En application de ce principe, outre la réparation des dommages matériels eux-mêmes, la victime pourra obtenir réparation des préjudices complémentaires ayant un lien direct avec les dommages. Tel était précisément le cas en l’espèce. Un maître d’ouvrage entreprend des travaux de réhabilitation afin d’y créer deux logements destinés à la location. Se plaignant d’un défaut de stabilité et d’ancrage d’une galerie à ossature bois réalisée lors de cette opération, il assigne, après expertise, le maître d’œuvre et l’assurance de responsabilité décennale de l’entreprise, entre-temps liquidée. Si les juges d’appel ont bien indemnisé le préjudice, le maître d’ouvrage conteste l’évaluation de son préjudice locatif, limité aux charges effectivement déboursées, c’est-à-dire à la taxe d’enlèvement des ordures ménagères, aux factures d’électricité et de consommation d’eau. Il est également reproché aux juges d’appel d’avoir privé le maître d’ouvrage de la réparation de son préjudice matériel pendant la durée des travaux, sans constater que ses biens auraient été habitables et donc disponibles à la location.

Au double visa de l’article 1792 du Code civil (N° Lexbase : L1920ABQ) ainsi que du principe de réparation intégrale du préjudice, la Haute juridiction censure. Les dommages-intérêts alloués à une victime doivent réparer le préjudice subi, sans qu’il résulte pour elle ni perte ni profit. En considérant que les constructeurs responsables des désordres n’ont pas à supporter les aléas du chantier de réfection ou les délais de séchage du bois à poser, sans constater que les biens immobiliers auraient été habitables et disponibles à la location avant l’achèvement des travaux de reprise, la cour d’appel n’a pas donné de base légale à sa décision.

L’arrêt est, encore, l’occasion de rappeler qu’il n’y a pas de calque parfait entre, d’une part, l’étendue de la responsabilité décennale qui pèse sur les constructeurs et, d’autre part, l’assurance obligatoire de responsabilité civile décennale.
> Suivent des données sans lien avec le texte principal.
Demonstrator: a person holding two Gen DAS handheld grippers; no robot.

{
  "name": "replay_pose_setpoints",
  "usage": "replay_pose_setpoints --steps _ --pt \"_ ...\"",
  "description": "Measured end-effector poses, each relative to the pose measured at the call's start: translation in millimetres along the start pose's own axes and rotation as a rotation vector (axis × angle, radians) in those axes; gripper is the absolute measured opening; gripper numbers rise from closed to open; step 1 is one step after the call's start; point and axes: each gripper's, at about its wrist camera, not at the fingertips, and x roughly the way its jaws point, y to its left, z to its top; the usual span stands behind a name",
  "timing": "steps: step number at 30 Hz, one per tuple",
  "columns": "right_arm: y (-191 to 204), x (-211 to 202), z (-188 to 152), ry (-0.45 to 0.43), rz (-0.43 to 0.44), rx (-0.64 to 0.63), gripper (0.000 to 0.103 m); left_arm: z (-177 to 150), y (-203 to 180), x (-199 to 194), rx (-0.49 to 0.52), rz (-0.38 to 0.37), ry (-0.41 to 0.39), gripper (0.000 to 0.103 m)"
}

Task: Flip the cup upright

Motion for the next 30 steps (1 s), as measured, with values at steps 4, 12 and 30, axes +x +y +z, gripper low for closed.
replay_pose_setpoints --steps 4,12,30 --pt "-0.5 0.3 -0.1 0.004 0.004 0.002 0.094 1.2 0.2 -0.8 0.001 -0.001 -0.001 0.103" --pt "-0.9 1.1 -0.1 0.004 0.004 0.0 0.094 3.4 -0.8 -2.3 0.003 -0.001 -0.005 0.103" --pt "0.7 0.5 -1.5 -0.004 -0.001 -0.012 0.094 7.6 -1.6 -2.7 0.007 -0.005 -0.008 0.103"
Il ressort, d’un côté, de l’annexe I de l’article A. 243-1 du Code des assurances (N° Lexbase : L9756IE3) que sont garantis les dommages matériels liés aux travaux de réparation réalisés sur l’ouvrage affecté de désordres. Le domaine de l’assurance obligatoire ne concerne donc pas tous les dommages. L’assurance décennale ne s’étend, pas plus, aux dommages immatériels (pour exemple, Cass. civ. 3, 11 février 2014, n° 12-35.323, F-D N° Lexbase : A3589MEN).